[Problem description] Each line from the one containing "Return the outline of every instance of the striped" through the final line of the data below must be repeated exactly.

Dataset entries
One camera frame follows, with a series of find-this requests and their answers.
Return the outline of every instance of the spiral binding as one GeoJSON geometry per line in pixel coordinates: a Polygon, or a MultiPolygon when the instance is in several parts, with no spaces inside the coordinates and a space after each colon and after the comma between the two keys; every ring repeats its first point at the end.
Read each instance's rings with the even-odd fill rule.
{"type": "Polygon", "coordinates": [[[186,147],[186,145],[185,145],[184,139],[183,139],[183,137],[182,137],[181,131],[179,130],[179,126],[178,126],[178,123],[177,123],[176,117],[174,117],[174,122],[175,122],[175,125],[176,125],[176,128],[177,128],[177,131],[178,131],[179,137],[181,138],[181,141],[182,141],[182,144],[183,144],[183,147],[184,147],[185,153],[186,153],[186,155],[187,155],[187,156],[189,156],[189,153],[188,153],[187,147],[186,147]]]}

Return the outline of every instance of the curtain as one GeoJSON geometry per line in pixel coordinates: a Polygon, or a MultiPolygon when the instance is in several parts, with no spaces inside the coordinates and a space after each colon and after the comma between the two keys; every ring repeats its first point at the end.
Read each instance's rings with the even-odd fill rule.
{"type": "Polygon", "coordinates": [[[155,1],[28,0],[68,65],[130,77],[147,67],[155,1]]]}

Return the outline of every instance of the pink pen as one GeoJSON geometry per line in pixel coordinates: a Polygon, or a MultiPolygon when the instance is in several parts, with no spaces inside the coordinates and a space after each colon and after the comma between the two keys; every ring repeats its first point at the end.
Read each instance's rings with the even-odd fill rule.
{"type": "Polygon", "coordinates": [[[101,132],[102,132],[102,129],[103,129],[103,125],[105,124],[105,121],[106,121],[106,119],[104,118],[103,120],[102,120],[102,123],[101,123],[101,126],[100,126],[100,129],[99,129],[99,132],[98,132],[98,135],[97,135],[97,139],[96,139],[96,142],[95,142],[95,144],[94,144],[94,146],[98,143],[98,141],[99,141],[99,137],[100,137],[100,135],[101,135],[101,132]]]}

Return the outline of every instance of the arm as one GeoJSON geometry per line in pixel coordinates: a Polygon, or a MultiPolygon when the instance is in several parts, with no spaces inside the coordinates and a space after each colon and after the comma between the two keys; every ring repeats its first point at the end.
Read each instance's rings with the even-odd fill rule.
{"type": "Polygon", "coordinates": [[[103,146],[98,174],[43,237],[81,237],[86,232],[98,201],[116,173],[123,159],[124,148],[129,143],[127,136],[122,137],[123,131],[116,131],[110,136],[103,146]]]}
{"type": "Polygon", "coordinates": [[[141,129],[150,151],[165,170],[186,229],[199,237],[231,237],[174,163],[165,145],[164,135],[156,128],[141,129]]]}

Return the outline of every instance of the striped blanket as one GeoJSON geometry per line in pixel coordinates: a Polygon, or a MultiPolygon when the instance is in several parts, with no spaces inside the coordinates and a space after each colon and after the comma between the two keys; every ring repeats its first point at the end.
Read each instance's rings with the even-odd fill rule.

[Written answer]
Return the outline of every instance of the striped blanket as one GeoJSON geometry per line in pixel coordinates: a Polygon, or a MultiPolygon when the instance is in several parts, with no spaces inside the coordinates and a space after each colon and after the comma between the two keys; every ring repeats its first point at the end.
Read each instance's rings with the even-odd fill rule.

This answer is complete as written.